* WORK ORDER: Copy out again, unchanged, the listing below from the line that has "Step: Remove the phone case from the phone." through the line that has "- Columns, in".
= Beginning of Section =
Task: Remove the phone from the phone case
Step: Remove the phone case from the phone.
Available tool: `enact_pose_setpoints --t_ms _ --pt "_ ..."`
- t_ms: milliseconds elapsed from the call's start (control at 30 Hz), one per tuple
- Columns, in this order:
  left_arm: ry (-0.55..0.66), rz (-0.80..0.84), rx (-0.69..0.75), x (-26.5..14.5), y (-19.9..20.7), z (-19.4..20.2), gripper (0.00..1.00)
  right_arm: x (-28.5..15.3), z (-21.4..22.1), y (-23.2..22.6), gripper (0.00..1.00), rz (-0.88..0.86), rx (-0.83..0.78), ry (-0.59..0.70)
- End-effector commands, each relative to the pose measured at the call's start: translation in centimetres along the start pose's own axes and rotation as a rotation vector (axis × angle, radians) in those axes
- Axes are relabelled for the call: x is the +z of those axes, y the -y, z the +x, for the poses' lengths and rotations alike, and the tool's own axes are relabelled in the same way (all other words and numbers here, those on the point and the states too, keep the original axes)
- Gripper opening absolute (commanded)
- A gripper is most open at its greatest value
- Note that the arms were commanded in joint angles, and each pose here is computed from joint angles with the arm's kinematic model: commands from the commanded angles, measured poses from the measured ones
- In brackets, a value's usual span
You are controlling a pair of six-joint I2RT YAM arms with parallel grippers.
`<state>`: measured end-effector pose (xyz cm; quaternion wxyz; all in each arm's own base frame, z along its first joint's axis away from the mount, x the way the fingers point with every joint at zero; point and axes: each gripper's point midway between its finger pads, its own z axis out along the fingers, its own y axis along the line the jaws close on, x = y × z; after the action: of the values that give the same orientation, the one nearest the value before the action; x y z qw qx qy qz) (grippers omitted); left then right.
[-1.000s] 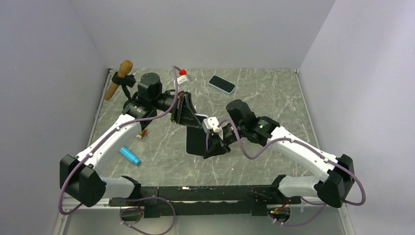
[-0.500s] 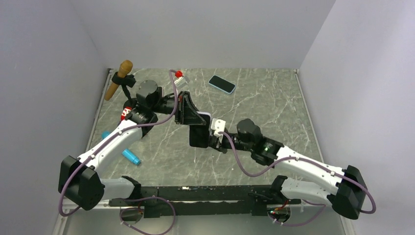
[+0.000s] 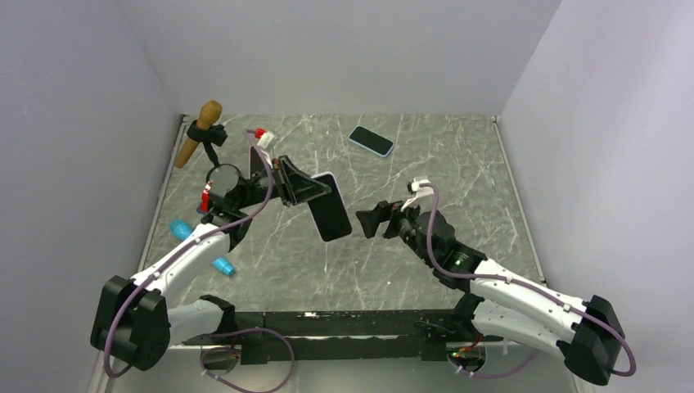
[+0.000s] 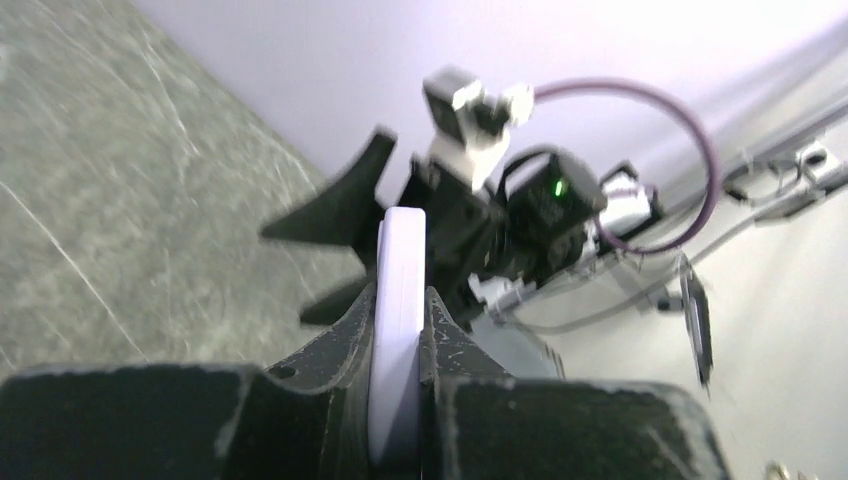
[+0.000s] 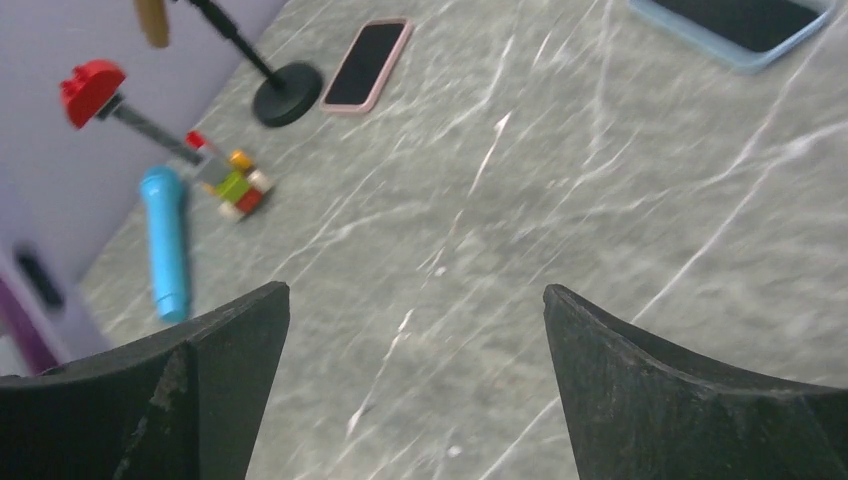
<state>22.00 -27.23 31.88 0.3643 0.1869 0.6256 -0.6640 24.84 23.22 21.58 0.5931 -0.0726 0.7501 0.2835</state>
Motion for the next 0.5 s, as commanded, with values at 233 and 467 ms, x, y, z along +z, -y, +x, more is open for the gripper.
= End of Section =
* RESULT:
Step: Remove the phone case from the phone.
Available tool: `enact_pose_setpoints --t_ms _ --pt "_ ..."`
- t_ms: milliseconds elapsed from the call's start (control at 30 Hz), one per tuple
- Columns, in this order:

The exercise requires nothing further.